Amazon’s evangelist at Codemotion Milan 2019 was Andrea Muttoni, the Italian Senior Solution Architect at Alexa, who is also a VUI technology evangelist. Andrea is also a musician – he enjoys composing music, another way to approach alien languages.
VUI: situational Design is the masterplan
A comparison between audio and video experiences can help us through the VUI world. We often think as if every programming pattern should please a human being, but this is not the truth. Let’s compare video and audio content: video expects uniformity, while audio needs variety. With Alexa, as with any other voice processing device, you have to write for the ears, not for the eyes.
Voice makes it easy to build a mock conversation, a true script, to exploit the potential of the situation. It’s necessary to take a step back from the basic programming and focus on the situation: that’s why Muttoni prefers not to call this voice programming, but “situational design“, SitDes in short. His speech in Rome was entitled “Situational Design – a New Way to Design for Voice“.
Thinking about old IVR designs now that we have the certainty of no nesting, no flowcharting… what a change! “SitDes is what we see everyday”, says Muttoni; “it’s not an obligation, but nothing more than a proposal, coming directly from the experience of the Alexa staff”.
This change can be good, or bad. SitDes asks us to be crystal clear, yet we humans sometimes ask imprecise questions; sometimes we use interchangeable words and phrases to say the same thing, sometimes we tell jokes. A well-designed voice experience becomes a conversation when it takes all of these elements into account.
Natural voice variations
The building block of this new approach is the situation card, bringing together four basic elements: utterance, situation, response, and prompt.

The utterance is what the user says; the situation is the context; the response is what Alexa says immediately; the prompt is what Alexa asks.
One card describes one situation, while multiple cards can be combined to build a full storyboard.
More cards for the same situation can be created inside a single storyboard.
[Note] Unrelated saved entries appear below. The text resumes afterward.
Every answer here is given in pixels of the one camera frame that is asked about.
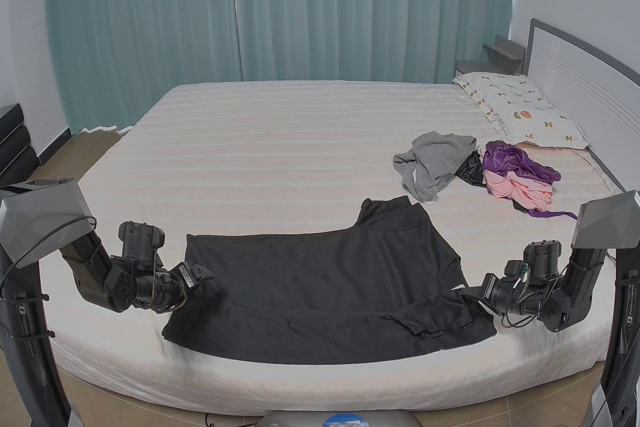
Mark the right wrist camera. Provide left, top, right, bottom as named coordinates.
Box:
left=504, top=259, right=532, bottom=285

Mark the black shiny garment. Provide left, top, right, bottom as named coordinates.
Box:
left=456, top=151, right=488, bottom=188

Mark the black T-shirt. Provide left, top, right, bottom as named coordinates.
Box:
left=161, top=196, right=498, bottom=366

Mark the purple garment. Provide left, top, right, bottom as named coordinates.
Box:
left=482, top=140, right=578, bottom=221

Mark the pink garment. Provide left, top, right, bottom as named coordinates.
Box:
left=484, top=171, right=555, bottom=213

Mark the black cable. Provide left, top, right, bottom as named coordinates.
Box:
left=0, top=216, right=98, bottom=301

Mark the bed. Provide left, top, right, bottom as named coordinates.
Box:
left=39, top=18, right=640, bottom=416

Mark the grey bedside table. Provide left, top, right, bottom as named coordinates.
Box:
left=455, top=35, right=526, bottom=76

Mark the black chest of drawers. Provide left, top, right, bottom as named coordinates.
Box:
left=0, top=103, right=43, bottom=193

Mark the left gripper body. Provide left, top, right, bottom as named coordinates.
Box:
left=149, top=263, right=201, bottom=315

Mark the white printed pillow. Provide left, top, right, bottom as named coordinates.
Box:
left=452, top=72, right=592, bottom=150

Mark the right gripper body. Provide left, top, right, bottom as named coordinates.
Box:
left=479, top=273, right=527, bottom=317
These are called variations and are very useful when it comes to having a natural conversation.
Variations are very interesting, as they model a true conversational approach. The voice assistant can switch to a “courtesy mode” if the software detects the person’s voice is more stressed than usual. Children can interact with a “child mode”; all voices could be modelled on the voice of a VIP or champion or any other person. Multilingual systems are also being pursued.
“We really believe that voice programming will be one of the new big things in VUI development”, states Muttoni. This wave has to be supported, so “Amazon is not charging anything for software development in order to help to develop a strong community and many use cases”; for any success stories that emerge “many resources will be needed from the pool that Amazon sells regularly”.
The whole process is streamlined and easy to implement, also thanks to an online guide provided by Amazon. The four phases of Alexa skill development are design, build, test, and certificate, and all are free. Parts of these can be implemented as lambda functions, exploiting the serverless business model.
The Alexa trend also shows a significant increase in the variety of hardware devices available. In this case, the verification process involves a small fee paid to the service company that performs the certification.
Most new devices are embedded in IoT mobile devices, so a completely new family of services based on navigation APIs will soon hit the market. Here Technologies, heirs to Navteq and Nokia development, will be one of the keys to this new market. Car assistants form the second wave of voice-enabled mobile devices, following smartphones.
At Codemotion Milan 2019, Michael Palermo’s speech, “Integrating Location in Conversational UX“, helped developers to understand and integrate map data and related location services. Before working at Here Technologies, Michael evangelized the “smart home” concept at Amazon as part of the Alexa team. VUI and voice-enabled solutions also need a different approach to localization.